Stored data entries
______________________________
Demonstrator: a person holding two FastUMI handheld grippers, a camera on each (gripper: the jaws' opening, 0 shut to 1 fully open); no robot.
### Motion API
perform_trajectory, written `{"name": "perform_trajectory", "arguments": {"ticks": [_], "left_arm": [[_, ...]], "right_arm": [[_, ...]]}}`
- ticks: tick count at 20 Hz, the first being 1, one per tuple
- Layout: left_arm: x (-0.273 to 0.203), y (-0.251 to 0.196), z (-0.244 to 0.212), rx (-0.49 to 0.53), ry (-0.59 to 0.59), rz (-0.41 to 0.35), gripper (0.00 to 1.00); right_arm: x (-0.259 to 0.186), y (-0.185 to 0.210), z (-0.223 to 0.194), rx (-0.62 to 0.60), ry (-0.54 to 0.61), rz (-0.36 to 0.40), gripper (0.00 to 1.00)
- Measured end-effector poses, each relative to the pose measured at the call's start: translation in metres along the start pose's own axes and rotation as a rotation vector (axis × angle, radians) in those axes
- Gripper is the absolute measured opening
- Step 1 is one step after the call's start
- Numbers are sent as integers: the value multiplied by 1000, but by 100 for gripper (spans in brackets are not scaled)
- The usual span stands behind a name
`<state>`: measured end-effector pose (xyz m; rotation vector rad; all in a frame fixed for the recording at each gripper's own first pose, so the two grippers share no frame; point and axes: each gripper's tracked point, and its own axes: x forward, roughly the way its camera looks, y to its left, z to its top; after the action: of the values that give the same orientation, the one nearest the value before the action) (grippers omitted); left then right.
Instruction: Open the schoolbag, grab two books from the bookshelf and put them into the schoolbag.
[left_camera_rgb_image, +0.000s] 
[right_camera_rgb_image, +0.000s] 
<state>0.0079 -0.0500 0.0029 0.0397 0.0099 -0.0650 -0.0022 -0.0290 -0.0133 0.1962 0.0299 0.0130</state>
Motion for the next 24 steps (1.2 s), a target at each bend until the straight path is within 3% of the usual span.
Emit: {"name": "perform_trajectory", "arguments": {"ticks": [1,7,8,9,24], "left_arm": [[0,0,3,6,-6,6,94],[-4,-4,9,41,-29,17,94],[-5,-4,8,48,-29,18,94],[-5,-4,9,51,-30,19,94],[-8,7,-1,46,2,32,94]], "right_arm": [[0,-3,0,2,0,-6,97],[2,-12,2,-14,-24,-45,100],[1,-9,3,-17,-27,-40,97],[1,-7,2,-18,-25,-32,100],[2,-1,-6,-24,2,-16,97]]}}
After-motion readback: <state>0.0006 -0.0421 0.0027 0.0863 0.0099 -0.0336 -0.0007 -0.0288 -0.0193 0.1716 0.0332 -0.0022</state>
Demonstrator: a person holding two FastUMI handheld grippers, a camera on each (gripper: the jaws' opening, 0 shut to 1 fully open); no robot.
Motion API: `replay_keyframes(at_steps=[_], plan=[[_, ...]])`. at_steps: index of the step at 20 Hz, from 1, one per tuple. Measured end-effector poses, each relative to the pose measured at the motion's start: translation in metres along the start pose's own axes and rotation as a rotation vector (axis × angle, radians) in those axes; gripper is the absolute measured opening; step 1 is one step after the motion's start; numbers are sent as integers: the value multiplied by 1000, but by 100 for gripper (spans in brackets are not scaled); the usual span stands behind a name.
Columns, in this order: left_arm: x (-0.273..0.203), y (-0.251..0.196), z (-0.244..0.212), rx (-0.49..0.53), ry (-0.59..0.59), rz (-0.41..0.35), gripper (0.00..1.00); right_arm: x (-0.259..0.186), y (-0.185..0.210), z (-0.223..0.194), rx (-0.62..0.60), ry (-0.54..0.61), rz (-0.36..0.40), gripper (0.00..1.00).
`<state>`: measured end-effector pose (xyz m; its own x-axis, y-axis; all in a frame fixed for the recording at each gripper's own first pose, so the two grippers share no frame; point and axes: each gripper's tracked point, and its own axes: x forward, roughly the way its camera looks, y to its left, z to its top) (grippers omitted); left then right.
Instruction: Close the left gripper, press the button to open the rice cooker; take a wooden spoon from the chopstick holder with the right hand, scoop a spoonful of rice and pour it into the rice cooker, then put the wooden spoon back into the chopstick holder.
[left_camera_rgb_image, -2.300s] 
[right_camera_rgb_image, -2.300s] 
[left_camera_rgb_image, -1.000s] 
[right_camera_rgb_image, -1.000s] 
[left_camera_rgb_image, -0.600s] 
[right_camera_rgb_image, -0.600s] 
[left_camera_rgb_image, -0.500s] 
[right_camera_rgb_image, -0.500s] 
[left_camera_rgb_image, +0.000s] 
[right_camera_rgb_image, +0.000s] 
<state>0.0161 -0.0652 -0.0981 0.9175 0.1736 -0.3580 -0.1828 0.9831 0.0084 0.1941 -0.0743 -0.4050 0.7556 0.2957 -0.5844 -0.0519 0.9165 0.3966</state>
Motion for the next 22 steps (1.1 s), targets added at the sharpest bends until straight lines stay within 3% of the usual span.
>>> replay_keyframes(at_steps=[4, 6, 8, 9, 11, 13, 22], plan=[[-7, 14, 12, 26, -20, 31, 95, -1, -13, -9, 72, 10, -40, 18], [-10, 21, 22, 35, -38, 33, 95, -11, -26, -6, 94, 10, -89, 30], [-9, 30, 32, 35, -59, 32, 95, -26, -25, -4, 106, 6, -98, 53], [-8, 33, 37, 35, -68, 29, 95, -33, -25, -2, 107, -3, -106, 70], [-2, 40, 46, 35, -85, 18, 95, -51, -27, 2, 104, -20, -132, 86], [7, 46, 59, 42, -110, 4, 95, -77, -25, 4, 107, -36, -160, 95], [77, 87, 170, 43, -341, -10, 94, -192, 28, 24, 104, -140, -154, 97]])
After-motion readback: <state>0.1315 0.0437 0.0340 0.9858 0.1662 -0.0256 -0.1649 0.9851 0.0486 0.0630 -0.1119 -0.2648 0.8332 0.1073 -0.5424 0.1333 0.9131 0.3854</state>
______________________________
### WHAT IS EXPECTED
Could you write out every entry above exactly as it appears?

### WRITTEN ANSWER
Demonstrator: a person holding two FastUMI handheld grippers, a camera on each (gripper: the jaws' opening, 0 shut to 1 fully open); no robot.
### Motion API
perform_trajectory, written `{"name": "perform_trajectory", "arguments": {"ticks": [_], "left_arm": [[_, ...]], "right_arm": [[_, ...]]}}`
- ticks: tick count at 20 Hz, the first being 1, one per tuple
- Layout: left_arm: x (-0.273 to 0.203), y (-0.251 to 0.196), z (-0.244 to 0.212), rx (-0.49 to 0.53), ry (-0.59 to 0.59), rz (-0.41 to 0.35), gripper (0.00 to 1.00); right_arm: x (-0.259 to 0.186), y (-0.185 to 0.210), z (-0.223 to 0.194), rx (-0.62 to 0.60), ry (-0.54 to 0.61), rz (-0.36 to 0.40), gripper (0.00 to 1.00)
- Measured end-effector poses, each relative to the pose measured at the call's start: translation in metres along the start pose's own axes and rotation as a rotation vector (axis × angle, radians) in those axes
- Gripper is the absolute measured opening
- Step 1 is one step after the call's start
- Numbers are sent as integers: the value multiplied by 1000, but by 100 for gripper (spans in brackets are not scaled)
- The usual span stands behind a name
`<state>`: measured end-effector pose (xyz m; rotation vector rad; all in a frame fixed for the recording at each gripper's own first pose, so the two grippers share no frame; point and axes: each gripper's tracked point, and its own axes: x forward, roughly the way its camera looks, y to its left, z to its top; after the action: of the values that give the same orientation, the one nearest the value before the action) (grippers omitted); left then right.
Instruction: Open the schoolbag, grab two books from the bookshelf and put them into the schoolbag.
[left_camera_rgb_image, +0.000s] 
[right_camera_rgb_image, +0.000s] 
<state>0.0079 -0.0500 0.0029 0.0397 0.0099 -0.0650 -0.0022 -0.0290 -0.0133 0.1962 0.0299 0.0130</state>
Motion for the next 24 steps (1.2 s), a target at each bend until the straight path is within 3% of the usual span.
Emit: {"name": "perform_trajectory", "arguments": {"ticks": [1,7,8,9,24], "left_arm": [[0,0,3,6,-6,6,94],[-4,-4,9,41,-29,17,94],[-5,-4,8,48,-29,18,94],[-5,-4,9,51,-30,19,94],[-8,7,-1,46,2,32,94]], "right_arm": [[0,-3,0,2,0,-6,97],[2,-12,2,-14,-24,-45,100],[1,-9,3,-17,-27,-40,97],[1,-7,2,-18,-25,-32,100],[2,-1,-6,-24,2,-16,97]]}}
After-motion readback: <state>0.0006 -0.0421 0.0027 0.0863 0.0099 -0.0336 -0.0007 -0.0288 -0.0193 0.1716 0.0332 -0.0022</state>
Demonstrator: a person holding two FastUMI handheld grippers, a camera on each (gripper: the jaws' opening, 0 shut to 1 fully open); no robot.
Motion API: `replay_keyframes(at_steps=[_], plan=[[_, ...]])`. at_steps: index of the step at 20 Hz, from 1, one per tuple. Measured end-effector poses, each relative to the pose measured at the motion's start: translation in metres along the start pose's own axes and rotation as a rotation vector (axis × angle, radians) in those axes; gripper is the absolute measured opening; step 1 is one step after the motion's start; numbers are sent as integers: the value multiplied by 1000, but by 100 for gripper (spans in brackets are not scaled); the usual span stands behind a name.
Columns, in this order: left_arm: x (-0.273..0.203), y (-0.251..0.196), z (-0.244..0.212), rx (-0.49..0.53), ry (-0.59..0.59), rz (-0.41..0.35), gripper (0.00..1.00); right_arm: x (-0.259..0.186), y (-0.185..0.210), z (-0.223..0.194), rx (-0.62..0.60), ry (-0.54..0.61), rz (-0.36..0.40), gripper (0.00..1.00).
`<state>`: measured end-effector pose (xyz m; its own x-axis, y-axis; all in a frame fixed for the recording at each gripper's own first pose, so the two grippers share no frame; point and axes: each gripper's tracked point, and its own axes: x forward, roughly the way its camera looks, y to its left, z to its top) (grippers omitted); left then right.
Instruction: Close the left gripper, press the button to open the rice cooker; take a wooden spoon from the chopstick holder with the right hand, scoop a spoonful of rice and pour it into the rice cooker, then put the wooden spoon back into the chopstick holder.
[left_camera_rgb_image, -2.300s] 
[right_camera_rgb_image, -2.300s] 
[left_camera_rgb_image, -1.000s] 
[right_camera_rgb_image, -1.000s] 
[left_camera_rgb_image, -0.600s] 
[right_camera_rgb_image, -0.600s] 
[left_camera_rgb_image, -0.500s] 
[right_camera_rgb_image, -0.500s] 
[left_camera_rgb_image, +0.000s] 
[right_camera_rgb_image, +0.000s] 
<state>0.0161 -0.0652 -0.0981 0.9175 0.1736 -0.3580 -0.1828 0.9831 0.0084 0.1941 -0.0743 -0.4050 0.7556 0.2957 -0.5844 -0.0519 0.9165 0.3966</state>
Motion for the next 22 steps (1.1 s), targets added at the sharpest bends until straight lines stay within 3% of the usual span.
>>> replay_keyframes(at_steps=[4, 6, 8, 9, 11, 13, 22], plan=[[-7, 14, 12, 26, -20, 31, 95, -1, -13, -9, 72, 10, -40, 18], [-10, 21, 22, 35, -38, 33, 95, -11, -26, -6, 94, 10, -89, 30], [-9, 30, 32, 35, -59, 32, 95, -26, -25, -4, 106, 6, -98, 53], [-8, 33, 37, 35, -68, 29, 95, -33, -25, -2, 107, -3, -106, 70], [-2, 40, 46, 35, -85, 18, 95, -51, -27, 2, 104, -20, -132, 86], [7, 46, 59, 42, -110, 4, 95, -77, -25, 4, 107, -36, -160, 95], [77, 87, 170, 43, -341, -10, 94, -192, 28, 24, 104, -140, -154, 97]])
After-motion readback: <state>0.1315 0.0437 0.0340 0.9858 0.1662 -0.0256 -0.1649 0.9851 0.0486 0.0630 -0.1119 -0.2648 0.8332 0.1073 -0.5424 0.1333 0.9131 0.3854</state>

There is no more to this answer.